On Jun 24, 3:15*pm, umpston wrote:
On 21 Jun, 20:28, Peter Heather wrote:





The other day I saw a van parked on a double red line, with a "TFL Buses"
sign or similar in the window. The driver was attending to a ticket machine
at a bus stop. Is this formally allowed, or ar TfL breaking their own rules?
The red routes are supposed to aid traffic flow, not aid TfL.

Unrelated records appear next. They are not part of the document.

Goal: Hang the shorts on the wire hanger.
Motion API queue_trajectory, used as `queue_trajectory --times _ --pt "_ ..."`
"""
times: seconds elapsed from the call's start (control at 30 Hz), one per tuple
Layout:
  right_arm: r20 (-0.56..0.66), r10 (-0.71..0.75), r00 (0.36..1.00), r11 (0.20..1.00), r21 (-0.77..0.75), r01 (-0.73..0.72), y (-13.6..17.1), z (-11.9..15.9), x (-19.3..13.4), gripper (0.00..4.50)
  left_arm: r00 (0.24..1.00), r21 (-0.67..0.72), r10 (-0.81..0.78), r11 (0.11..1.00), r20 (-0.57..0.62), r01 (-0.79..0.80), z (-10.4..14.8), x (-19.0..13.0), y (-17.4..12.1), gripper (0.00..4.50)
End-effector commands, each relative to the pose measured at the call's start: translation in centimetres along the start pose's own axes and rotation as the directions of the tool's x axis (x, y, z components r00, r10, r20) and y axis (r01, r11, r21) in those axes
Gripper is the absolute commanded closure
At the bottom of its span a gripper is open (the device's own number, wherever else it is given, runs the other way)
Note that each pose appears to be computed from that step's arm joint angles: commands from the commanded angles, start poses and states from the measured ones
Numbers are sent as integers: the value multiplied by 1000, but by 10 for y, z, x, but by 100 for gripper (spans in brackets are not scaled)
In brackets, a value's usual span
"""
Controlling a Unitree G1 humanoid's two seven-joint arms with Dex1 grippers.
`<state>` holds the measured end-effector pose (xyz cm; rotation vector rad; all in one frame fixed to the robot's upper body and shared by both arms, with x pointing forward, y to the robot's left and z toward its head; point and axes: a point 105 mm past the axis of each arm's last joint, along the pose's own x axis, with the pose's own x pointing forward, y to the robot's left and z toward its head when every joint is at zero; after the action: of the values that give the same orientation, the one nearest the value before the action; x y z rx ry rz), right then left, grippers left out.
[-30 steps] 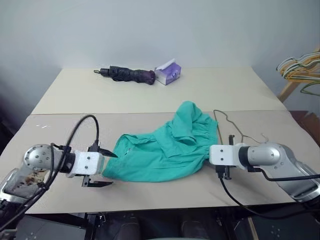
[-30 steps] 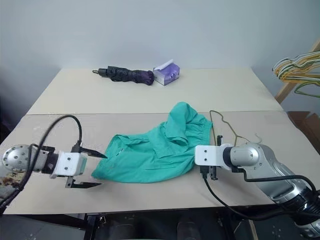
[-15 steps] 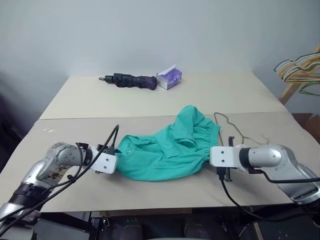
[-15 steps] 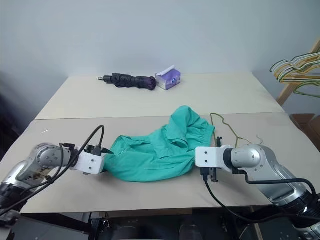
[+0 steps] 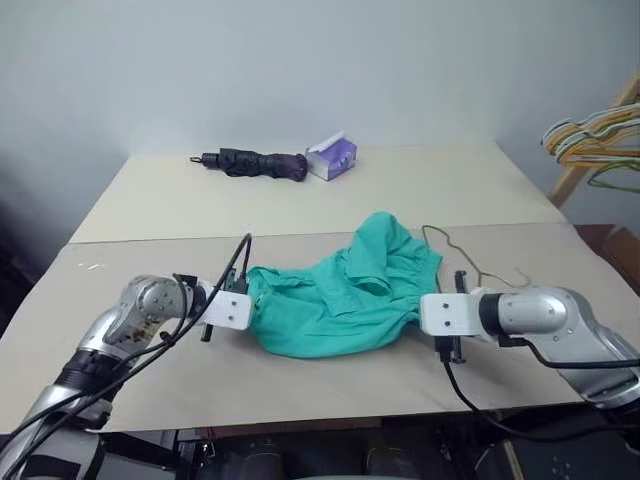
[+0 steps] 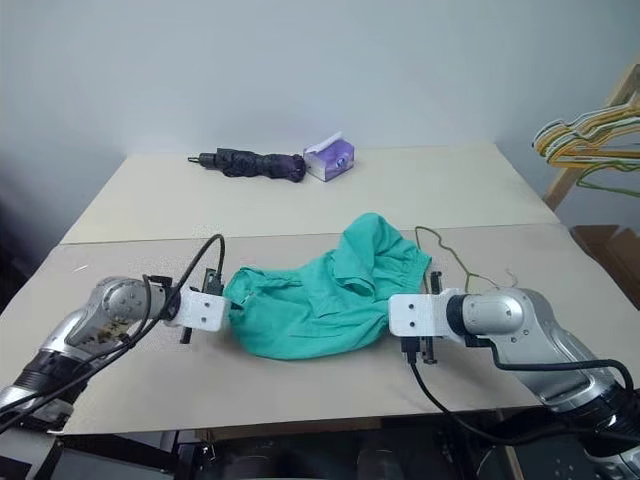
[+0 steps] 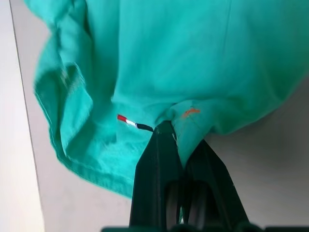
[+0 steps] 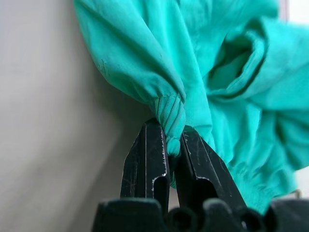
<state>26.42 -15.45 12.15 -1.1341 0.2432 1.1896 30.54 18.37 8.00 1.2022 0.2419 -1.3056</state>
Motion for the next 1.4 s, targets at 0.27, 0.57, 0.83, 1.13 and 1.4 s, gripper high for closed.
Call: queue_trajectory --times 0.27,0.57,0.83,1.13,1.4 --pt "165 208 964 977 -92 -195 1 24 -42 447 981 -16 89 996 171 -88 34 -45 46 448" --pt "121 -424 897 897 -76 434 -178 12 -58 447 677 -188 730 680 93 -709 34 -76 188 448" --pt "120 -979 166 144 -173 974 -311 51 -131 447 -116 15 993 -116 1 -993 68 -206 288 448" --pt "304 -915 266 199 -232 952 -269 28 -98 447 90 47 948 79 304 -996 95 -185 262 448" --pt "311 -614 726 667 -288 687 -162 -24 -13 447 710 19 619 749 335 -662 62 -95 120 448"
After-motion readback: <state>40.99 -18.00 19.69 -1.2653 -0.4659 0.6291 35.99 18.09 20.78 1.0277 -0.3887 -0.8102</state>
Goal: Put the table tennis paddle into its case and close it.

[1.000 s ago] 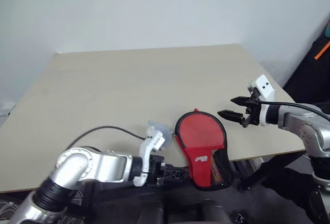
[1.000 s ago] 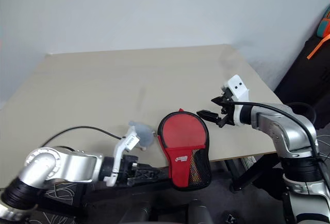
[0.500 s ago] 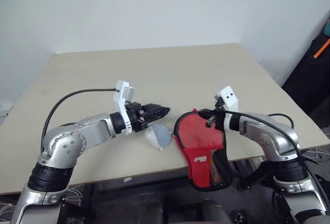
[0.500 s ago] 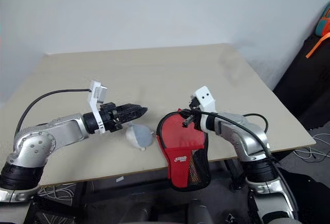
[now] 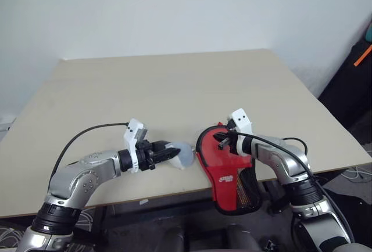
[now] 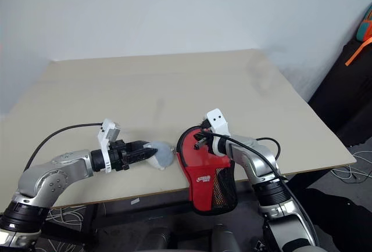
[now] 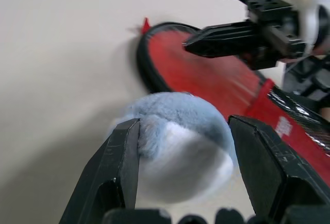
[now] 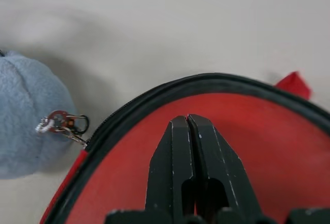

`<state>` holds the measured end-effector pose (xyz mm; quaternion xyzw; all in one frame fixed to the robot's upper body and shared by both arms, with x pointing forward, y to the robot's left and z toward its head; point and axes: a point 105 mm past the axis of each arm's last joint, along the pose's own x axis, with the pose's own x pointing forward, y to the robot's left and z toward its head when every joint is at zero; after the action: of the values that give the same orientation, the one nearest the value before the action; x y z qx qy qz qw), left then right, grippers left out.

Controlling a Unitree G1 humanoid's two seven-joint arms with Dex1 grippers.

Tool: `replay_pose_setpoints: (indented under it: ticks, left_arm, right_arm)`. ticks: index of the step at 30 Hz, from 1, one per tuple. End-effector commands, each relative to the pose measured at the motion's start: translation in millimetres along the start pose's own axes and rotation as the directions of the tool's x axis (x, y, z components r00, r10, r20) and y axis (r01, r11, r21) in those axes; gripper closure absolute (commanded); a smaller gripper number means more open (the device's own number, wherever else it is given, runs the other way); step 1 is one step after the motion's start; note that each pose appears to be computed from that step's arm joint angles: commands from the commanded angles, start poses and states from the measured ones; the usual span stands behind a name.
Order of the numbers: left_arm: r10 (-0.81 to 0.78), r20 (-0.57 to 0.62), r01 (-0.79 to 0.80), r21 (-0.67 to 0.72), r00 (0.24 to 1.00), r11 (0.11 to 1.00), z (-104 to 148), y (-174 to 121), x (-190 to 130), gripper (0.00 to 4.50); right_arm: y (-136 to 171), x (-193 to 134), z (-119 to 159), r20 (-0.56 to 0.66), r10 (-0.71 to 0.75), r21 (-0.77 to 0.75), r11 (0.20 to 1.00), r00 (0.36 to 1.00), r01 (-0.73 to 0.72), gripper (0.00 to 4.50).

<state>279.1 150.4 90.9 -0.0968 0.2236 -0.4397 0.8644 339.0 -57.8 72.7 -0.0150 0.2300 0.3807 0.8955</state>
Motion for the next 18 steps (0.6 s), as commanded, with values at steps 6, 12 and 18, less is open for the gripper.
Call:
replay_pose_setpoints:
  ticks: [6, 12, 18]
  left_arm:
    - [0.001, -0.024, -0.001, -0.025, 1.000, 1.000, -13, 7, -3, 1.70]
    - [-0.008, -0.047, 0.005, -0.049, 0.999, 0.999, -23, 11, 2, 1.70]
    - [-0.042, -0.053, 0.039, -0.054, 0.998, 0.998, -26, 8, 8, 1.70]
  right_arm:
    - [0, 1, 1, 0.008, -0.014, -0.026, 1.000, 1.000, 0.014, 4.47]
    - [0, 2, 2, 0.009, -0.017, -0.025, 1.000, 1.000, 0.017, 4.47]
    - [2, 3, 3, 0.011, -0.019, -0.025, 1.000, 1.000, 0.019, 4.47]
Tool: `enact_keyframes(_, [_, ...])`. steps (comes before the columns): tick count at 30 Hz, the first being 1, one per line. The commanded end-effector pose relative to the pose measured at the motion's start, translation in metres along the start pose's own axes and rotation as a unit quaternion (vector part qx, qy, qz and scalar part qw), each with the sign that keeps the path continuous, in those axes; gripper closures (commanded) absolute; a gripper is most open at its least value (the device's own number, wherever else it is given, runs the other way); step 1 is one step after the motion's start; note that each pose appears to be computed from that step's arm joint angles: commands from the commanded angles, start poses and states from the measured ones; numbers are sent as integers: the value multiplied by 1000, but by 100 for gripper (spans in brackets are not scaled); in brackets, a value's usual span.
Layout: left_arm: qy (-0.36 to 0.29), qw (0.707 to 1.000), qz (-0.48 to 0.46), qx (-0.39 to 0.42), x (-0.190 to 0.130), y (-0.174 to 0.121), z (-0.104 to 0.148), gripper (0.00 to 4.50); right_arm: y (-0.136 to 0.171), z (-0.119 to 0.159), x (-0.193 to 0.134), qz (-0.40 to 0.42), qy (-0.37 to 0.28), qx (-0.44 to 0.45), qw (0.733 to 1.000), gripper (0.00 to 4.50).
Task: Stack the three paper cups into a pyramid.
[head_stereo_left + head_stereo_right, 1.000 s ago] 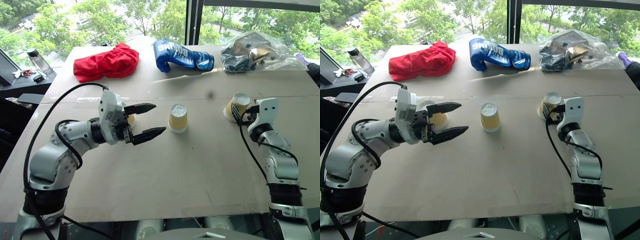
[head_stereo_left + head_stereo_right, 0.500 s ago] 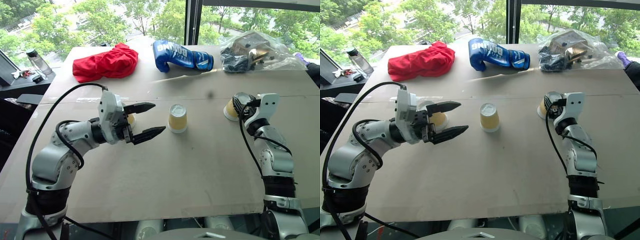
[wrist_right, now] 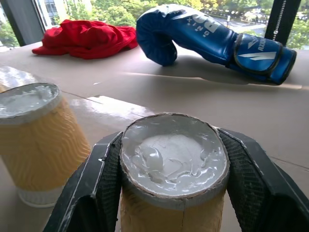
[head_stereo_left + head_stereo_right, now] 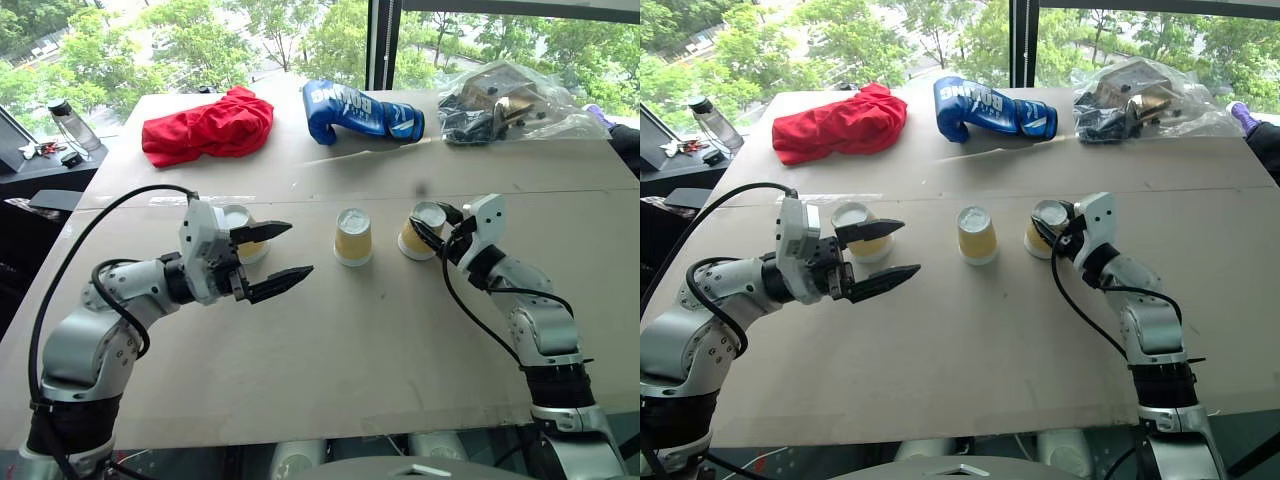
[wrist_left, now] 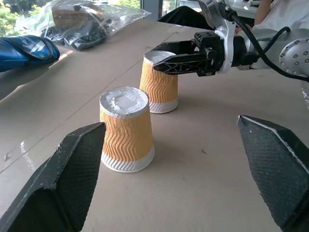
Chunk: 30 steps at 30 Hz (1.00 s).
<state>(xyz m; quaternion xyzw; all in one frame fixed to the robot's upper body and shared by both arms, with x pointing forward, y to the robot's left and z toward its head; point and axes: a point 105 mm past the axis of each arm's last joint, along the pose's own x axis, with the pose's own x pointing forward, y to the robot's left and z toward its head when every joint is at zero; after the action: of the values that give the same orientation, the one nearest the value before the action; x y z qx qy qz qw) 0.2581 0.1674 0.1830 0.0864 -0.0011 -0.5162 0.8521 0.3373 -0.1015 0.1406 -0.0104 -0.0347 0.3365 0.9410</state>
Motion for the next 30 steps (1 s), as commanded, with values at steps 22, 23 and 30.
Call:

The drivers of vans belonging to utility companies (and similar) often
take liberties.


Vehicles used by utility companies (statutory undertakers in the legal
parlance), plus the Royal Mail and certain others like highway
maintenance vehicles, are usually specifically exempted in the Traffic
Orders from the controls and are therefore not commiting an offence.
That's not to say that sometimes the drivers don't overstay their
welcome.


Peter Heather


These vehicles are exempt only whilst the operator is carrying out
essential duties requiring the vehicle. *'Overstaying' would therefore
be an offence.- Hide quoted text -

- Show quoted text -


I don't dispute that, but since the original question was whether a
TfL van being used to service a ticket machine (or a highway authority
vehicle being used in connection with repairing a street light) was
committing an offence, my answer that they weren't is still valid.